I don’t usually post preferring to ‘like’ motivational posts and occasionally updating my work experience. I’m writing today because I want to start a conversation on something that I experienced this year …Burn Out.
Not uncommon in the public sector particularly in my field (social work) but equally experienced in most under resourced high pressure roles like teaching and nursing.
Maybe you recognise it ? You’ve given 150% on the front line, kept up staff morale, provided a safe service to the public, navigated office politics and personalities that contradict your own values whilst holding together a family/life you start feeling tired, cynical, tearful and demotivated. It makes sense that at some point in a person’s career it can happen.
I now know that this is most common for those of us who work as contractors and find it difficult to put aside enough to have a few weeks or months off in between roles. This of course would be the dream.
Now that I can name it others have been less guarded to admit that they have either gone through or are going through the same. unfortunately, the stigma of admitting that you need a break is still there albeit more implied than overt.
My last contract came to an end last week and rather than anxiously source the next role I am honestly relieved. I can admit I am tired. It was a 5 day a week 100-mile commute and I haven’t had more than a long weekend break in 2 years.
I am fiercely proud of my profession and have been almost arrogant about my ability to connect with families and motivate social work teams. To my detriment I didn’t take too much stock in learning to navigate office politics and personalities believing that just been good at what I do was good enough. Wrong. The two go hand in hand to keep you motivated and mentally secure in your role and ability to keep going. And something I will speak more on later as today is about the dreaded burn out.

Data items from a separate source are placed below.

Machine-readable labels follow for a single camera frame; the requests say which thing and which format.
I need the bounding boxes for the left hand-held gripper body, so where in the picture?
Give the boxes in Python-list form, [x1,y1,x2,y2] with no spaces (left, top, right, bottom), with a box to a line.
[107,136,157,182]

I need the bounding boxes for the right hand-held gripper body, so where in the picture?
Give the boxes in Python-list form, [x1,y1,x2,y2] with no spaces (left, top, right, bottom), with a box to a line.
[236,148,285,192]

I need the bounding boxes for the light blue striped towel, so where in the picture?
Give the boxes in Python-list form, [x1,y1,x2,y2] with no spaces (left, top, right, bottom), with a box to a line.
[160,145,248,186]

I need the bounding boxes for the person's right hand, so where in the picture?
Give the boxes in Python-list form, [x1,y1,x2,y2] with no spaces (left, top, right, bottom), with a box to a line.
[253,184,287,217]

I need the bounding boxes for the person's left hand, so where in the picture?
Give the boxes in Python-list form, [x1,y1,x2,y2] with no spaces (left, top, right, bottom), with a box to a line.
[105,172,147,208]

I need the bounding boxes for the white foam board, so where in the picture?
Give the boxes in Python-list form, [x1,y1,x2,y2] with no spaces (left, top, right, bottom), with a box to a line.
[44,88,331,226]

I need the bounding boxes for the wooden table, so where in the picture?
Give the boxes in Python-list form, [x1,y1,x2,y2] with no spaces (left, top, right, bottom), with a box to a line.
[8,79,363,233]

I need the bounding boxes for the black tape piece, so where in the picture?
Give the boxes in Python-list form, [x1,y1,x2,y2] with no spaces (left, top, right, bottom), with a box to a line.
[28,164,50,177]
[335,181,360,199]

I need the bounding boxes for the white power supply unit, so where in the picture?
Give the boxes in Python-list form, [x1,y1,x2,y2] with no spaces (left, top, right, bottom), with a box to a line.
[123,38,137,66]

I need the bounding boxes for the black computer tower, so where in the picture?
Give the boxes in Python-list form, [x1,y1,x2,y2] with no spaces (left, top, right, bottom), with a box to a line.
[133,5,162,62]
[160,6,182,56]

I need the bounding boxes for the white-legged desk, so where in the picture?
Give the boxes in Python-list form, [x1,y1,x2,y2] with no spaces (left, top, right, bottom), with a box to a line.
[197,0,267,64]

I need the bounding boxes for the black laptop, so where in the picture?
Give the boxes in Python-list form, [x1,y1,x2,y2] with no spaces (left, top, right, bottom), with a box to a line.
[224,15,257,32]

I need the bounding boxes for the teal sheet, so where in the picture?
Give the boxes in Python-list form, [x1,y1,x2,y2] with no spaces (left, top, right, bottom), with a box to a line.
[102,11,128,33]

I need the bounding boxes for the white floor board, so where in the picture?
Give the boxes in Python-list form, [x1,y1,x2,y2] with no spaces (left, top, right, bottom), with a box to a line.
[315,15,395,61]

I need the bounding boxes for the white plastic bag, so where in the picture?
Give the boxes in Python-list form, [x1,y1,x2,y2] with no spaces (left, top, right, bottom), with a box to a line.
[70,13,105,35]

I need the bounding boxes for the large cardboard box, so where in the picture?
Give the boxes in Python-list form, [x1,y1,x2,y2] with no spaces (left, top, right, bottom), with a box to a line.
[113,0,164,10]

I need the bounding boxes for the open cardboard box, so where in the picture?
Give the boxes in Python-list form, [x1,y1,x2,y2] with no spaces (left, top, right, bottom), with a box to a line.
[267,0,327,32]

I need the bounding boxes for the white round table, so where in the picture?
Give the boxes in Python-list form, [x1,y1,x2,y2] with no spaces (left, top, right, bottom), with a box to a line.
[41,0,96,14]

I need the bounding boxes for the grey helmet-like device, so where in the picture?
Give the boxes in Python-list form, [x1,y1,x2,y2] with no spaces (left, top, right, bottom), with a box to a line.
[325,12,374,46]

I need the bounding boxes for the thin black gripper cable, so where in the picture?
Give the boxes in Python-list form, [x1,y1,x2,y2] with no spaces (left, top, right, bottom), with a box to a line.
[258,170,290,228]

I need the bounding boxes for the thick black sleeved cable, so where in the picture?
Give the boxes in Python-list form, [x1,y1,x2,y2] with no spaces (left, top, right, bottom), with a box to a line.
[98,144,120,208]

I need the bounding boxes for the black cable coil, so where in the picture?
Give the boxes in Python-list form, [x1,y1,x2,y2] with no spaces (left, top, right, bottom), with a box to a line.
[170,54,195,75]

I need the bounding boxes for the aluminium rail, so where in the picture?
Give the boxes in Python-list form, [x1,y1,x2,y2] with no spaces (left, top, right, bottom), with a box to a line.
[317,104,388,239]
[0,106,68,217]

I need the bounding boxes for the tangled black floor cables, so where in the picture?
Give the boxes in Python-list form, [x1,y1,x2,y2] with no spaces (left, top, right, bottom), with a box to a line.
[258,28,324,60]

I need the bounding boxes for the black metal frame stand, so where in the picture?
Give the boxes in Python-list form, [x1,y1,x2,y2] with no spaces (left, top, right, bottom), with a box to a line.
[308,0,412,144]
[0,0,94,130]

We all need to be healthy in mind and body when working with the public. remembering why we entered the fields we’ve chosen needs to be at the centre of why we get up and go out every day to do a lot for materially little. when you can no longer keep that optimism at the heart of what you’re doing it’s time to take a minute and re-evaluate.
Whilst I use the last few weeks of the year to do my own healing and evaluating I keep in mind the stories of my friends and acquaintances who have come out the other end.

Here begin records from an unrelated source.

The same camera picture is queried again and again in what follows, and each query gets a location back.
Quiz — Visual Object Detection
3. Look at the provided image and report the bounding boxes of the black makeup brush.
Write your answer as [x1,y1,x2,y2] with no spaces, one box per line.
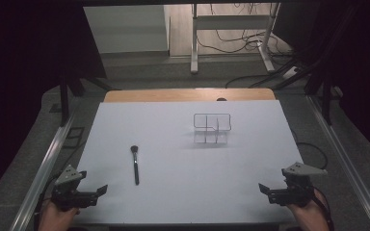
[129,144,141,187]

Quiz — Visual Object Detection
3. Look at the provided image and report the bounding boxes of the black looped cable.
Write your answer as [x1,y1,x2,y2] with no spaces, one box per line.
[296,141,329,171]

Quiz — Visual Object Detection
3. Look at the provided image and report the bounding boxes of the white desk frame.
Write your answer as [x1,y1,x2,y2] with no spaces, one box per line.
[190,3,281,75]

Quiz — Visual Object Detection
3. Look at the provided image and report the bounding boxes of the person's left hand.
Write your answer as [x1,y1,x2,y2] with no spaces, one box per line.
[38,200,80,231]

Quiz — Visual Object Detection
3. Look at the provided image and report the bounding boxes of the dark curtain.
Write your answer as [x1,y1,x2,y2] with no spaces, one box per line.
[277,0,370,158]
[0,0,108,206]

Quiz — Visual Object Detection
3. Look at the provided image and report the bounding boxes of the wooden table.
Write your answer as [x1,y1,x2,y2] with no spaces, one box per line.
[103,88,277,104]

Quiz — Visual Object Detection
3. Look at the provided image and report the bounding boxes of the black floor cable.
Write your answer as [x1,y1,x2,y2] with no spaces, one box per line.
[225,74,273,90]

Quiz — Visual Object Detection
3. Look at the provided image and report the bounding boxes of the white cabinet panel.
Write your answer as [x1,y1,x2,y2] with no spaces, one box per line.
[83,4,171,55]

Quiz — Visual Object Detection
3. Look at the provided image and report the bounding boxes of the person's right hand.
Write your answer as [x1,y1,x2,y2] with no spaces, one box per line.
[287,189,330,231]

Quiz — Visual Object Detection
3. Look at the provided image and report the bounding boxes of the aluminium rail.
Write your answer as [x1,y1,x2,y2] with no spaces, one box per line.
[9,116,75,231]
[305,95,370,231]

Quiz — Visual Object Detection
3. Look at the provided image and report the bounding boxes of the white power strip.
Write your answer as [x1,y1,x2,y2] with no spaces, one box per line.
[282,65,301,80]

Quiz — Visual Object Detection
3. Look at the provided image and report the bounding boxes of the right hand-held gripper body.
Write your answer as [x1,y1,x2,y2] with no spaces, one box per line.
[268,162,329,208]

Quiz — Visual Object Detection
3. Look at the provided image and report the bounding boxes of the white table cover sheet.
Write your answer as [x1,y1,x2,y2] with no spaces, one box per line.
[71,99,307,225]

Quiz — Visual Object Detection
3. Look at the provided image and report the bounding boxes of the clear acrylic organizer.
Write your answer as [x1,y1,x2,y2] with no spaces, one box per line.
[192,113,233,145]

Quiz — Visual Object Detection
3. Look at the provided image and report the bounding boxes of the right hand-held gripper cable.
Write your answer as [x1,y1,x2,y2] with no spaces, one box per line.
[312,187,335,231]

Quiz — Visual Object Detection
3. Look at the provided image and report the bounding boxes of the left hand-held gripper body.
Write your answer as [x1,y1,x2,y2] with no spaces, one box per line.
[50,164,99,213]

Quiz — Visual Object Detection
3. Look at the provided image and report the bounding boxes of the hand-held gripper cable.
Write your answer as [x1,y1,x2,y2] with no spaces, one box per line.
[33,172,62,231]
[312,187,335,231]

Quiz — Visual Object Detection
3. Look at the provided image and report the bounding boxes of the left hand-held gripper cable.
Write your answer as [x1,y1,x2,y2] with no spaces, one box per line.
[33,172,62,231]

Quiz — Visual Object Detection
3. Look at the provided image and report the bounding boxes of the tangled black floor cables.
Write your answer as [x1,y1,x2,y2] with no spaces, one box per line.
[196,3,292,56]

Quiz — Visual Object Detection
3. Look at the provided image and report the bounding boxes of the black metal stand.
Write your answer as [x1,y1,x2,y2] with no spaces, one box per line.
[58,71,114,127]
[304,75,333,126]

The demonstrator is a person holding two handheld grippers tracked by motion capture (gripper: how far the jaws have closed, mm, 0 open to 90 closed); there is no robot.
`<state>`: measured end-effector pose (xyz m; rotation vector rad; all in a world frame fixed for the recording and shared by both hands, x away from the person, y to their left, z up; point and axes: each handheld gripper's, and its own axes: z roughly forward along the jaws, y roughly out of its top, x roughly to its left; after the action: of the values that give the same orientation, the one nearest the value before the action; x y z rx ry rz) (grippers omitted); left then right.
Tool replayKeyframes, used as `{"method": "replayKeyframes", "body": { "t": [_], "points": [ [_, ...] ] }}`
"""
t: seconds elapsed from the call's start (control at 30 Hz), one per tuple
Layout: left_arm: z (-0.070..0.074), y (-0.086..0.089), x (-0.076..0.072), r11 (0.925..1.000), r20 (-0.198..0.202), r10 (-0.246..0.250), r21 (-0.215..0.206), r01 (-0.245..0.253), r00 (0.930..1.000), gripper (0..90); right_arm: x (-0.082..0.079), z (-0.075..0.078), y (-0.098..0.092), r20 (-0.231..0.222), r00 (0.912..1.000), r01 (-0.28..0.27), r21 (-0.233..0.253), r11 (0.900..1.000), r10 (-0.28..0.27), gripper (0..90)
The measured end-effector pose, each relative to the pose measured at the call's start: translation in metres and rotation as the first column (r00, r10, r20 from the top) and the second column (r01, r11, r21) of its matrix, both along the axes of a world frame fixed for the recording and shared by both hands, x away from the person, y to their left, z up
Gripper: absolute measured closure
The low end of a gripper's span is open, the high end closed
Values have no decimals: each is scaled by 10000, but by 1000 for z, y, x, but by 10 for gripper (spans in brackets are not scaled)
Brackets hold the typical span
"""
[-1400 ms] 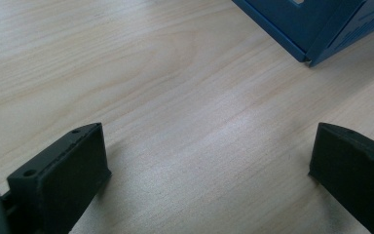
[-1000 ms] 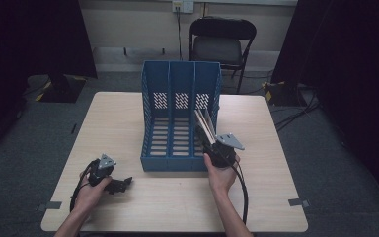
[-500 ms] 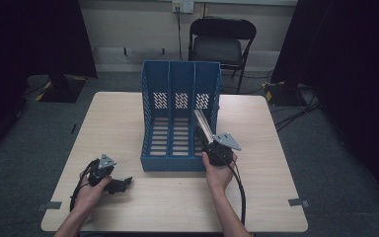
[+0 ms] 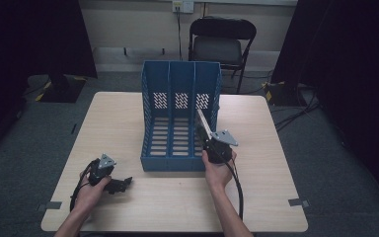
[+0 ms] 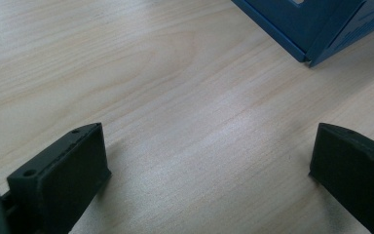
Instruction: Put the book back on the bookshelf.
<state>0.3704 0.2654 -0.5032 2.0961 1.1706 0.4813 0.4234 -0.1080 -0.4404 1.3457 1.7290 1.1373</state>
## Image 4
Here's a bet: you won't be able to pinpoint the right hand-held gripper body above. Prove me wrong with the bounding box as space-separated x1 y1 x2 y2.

for instance I met a friend today for coffee. A former primary school teacher who for some time spoke about getting to the point that he could not continue teaching. when looking for advice from the head mistress he was told that most staff were on medication to manage anxiety and recommended, he speak with his G.P. The burn out eventually impacted his students and as he could afford to, he has taken a break now taking a MA in psycho-therapy whilst taking long walks in Hampstead Heath and learning about his deeper spirituality. He does not rule out ever returning to teaching but reflecting that when he does it will be when he is in a better frame of mind and hopefully governed by a more supportive government.
Similarly another friend quit her job as an occupational therapist when her partner was offered a job in Berlin a year ago. She was already disillusioned with the NHS as an employer and felt she had chosen the wrong career. She is now running a successful culinary pop up cafe in Berlin and although it is hard work she has no regrets.
Another good friend moved to Geneva with her husband after working as a P.A in the city for years and although she liked her job she saw it as dead end recognised that it didn’t speak to her deeper creative abilities. After some trail error and hard work she now owns a successful YouTube channel and is about to start a family and even has her own Coca Cola advert that’s runs in the summer. I am very proud of her.
I’m blessed to have people around me who have the courage to dream but I also recognise that career change for financial or personal issues isn’t always possible. And sometimes you just don’t know what else can you do.
I don’t have the answer but will keep you posted on my journey. I am keen to hear your stories to.